In de jaren ’50 probeerde de grote filmstudio’s van Hollywood het publiek weer terug naar de bioscopen te lokken met grootse publiekfilms. Deze films waren vooral gesitueerd in de Romeinse tijd en met films als Ben-Hur, The Ten Commandments en Spartacus scoorden ze hun grootste successen. Zowel commercieel als artistiek.

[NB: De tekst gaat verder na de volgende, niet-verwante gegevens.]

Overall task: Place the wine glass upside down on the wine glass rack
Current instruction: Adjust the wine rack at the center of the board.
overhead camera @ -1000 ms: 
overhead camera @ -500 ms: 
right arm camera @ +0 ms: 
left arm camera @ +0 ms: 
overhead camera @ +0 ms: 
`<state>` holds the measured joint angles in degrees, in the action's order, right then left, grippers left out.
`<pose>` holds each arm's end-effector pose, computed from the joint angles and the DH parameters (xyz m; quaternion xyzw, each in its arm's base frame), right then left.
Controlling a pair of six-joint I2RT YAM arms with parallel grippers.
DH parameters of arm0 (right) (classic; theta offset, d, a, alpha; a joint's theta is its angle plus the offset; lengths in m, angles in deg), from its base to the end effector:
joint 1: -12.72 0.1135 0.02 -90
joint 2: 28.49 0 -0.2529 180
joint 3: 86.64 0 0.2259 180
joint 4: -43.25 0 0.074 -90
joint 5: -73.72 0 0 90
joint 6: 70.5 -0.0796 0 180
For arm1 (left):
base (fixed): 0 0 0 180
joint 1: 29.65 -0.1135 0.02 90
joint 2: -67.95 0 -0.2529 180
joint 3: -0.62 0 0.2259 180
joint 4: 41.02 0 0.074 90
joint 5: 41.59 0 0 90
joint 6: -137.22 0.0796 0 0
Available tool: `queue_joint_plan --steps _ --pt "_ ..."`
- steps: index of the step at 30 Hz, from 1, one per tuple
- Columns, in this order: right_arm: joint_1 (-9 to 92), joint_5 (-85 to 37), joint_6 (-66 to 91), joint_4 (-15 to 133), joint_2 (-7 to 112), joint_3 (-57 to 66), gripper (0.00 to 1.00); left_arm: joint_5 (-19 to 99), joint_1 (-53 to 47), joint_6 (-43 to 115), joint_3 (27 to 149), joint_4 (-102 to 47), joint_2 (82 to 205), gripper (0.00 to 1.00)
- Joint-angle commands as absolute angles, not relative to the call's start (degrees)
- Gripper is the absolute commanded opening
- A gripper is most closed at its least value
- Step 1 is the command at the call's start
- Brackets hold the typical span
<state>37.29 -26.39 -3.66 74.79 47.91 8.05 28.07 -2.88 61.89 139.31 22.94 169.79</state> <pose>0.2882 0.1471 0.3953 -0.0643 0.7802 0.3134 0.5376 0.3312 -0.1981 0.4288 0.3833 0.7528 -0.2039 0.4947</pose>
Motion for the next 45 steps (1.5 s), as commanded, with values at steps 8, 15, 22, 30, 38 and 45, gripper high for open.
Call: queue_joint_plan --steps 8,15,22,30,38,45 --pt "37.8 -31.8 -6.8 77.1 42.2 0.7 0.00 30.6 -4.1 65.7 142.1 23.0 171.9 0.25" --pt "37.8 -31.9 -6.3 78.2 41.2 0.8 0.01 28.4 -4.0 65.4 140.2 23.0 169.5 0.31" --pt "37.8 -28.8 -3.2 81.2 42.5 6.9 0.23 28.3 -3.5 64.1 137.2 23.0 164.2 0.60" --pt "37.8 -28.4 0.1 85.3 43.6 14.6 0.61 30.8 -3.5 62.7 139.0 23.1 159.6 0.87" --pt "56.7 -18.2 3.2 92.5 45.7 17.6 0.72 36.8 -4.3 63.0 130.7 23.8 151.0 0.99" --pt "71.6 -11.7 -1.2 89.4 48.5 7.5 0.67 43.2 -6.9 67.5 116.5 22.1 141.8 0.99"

Een film over het mythische rijk Atlantis was dan ook een dankbaar onderwerp voor een grootse film, maar filmstudio MGM stelde slechts een mager budget beschikbaar. Regisseur George Pal liep al lange tijd rond met een idee voor een film rondom de ondergang van Atlantis. Nadat hij in 1960 een groot succes boekte met The Time Machine kreeg hij van MGM de mogelijkheid om zijn droom te verwezenlijken, maar zoals gezegd met een mager budget. Door de aanhoudende staking onder scriptschrijvers moest hij het tevens doen met een onaf gerond script. Het eindresultaat is hierdoor dat Atlantis: The Lost Continent een middelmatige film is geworden, met een mager verhaal en weinig indrukwekkende scènes die we toch wel gewend zijn bij dergelijke films.

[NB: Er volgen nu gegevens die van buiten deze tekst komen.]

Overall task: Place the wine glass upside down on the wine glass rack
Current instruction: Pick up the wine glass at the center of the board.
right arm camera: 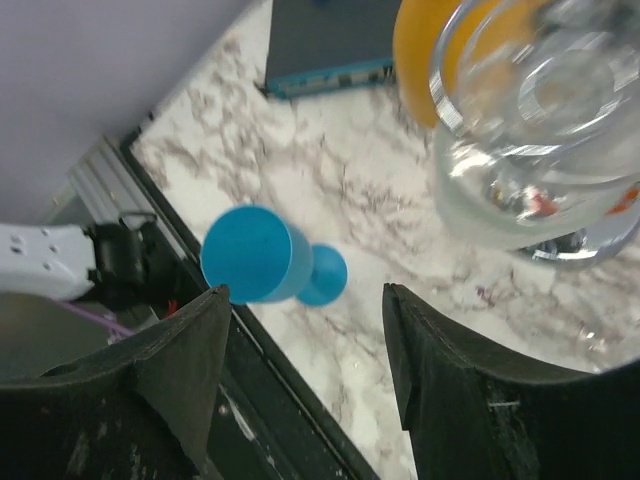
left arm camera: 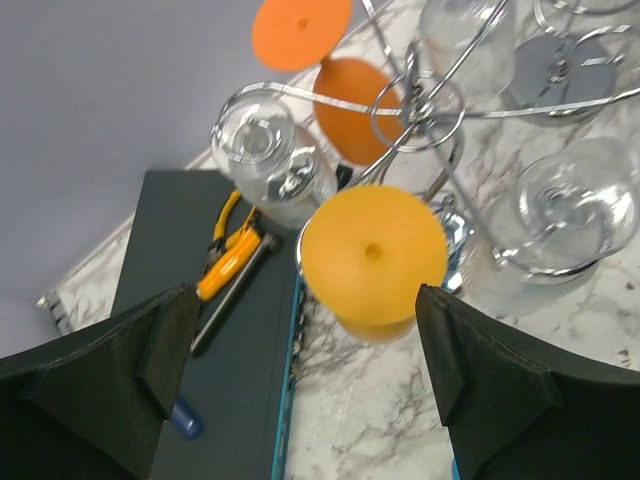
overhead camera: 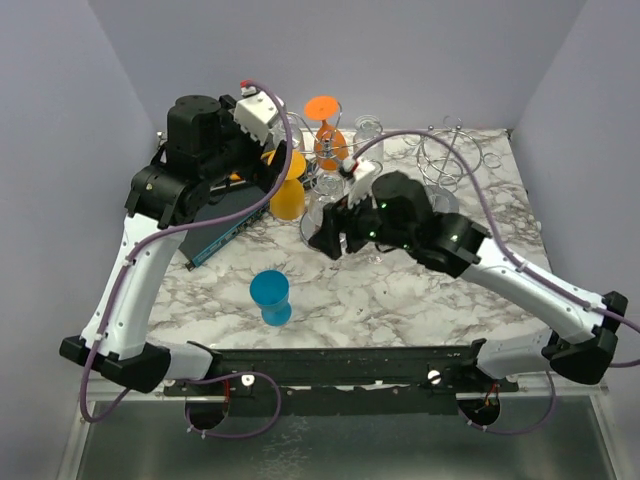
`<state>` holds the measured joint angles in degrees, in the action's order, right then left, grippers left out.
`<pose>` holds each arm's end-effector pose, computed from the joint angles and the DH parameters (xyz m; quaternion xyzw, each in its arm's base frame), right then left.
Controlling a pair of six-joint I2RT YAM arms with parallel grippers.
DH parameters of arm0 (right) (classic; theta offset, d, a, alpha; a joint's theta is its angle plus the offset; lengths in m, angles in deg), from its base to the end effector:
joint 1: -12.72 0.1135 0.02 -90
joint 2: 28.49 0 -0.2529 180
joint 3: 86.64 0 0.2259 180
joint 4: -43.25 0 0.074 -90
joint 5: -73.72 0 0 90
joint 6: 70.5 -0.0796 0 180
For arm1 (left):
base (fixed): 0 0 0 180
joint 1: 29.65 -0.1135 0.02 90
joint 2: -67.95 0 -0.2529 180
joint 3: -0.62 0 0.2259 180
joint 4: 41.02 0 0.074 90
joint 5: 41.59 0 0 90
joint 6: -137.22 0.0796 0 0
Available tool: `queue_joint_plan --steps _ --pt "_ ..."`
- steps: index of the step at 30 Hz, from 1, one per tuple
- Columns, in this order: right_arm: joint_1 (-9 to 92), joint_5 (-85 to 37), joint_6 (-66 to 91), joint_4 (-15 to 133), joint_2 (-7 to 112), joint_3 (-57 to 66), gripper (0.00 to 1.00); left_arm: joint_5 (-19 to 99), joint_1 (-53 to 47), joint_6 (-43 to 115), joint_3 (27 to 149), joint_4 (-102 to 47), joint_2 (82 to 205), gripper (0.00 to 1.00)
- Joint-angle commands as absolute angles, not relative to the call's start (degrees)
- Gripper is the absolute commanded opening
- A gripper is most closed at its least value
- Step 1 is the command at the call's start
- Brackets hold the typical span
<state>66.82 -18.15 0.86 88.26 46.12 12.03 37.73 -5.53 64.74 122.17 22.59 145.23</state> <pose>0.1753 0.2466 0.3945 -0.2597 0.7818 0.3469 0.4483 0.2401 -0.1237 0.4675 0.3390 0.7401 -0.1089 0.5704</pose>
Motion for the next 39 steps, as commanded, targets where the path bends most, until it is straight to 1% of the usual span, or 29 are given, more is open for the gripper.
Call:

Door de beperkingen in zijn budget moest regisseur Pal het doen met vele archiefbeelden van oude films als Quo Vadis en The Naked Jungle. Zo zien we in diverse massa scènes mensen in Romeinse kledij rondlopen. En dat terwijl het verhaal zich in feite duizenden jaren voor de opkomst van het Romeinse tijdperk behoort af te spelen. Volgens de legende speelde de ondergang van Atlantis zich af zo’n 11.000 jaar geleden, maar in de film is er al sprake van een Griekse cultuur (die zo’n 3.000 jaar geleden begon). Historisch is de film dan ook niet erg accuraat, maar dat is de minste zorg bij deze film. De film is gewoonweg niet interessant genoeg. Het verhaal komt traag op gang, het acteerwerk is middelmatig en de trucages zien er vaak behoorlijk knullig uit. De ondergang van het mythische rijk Atlantis had een betere film verdiend dan deze pulpfilm.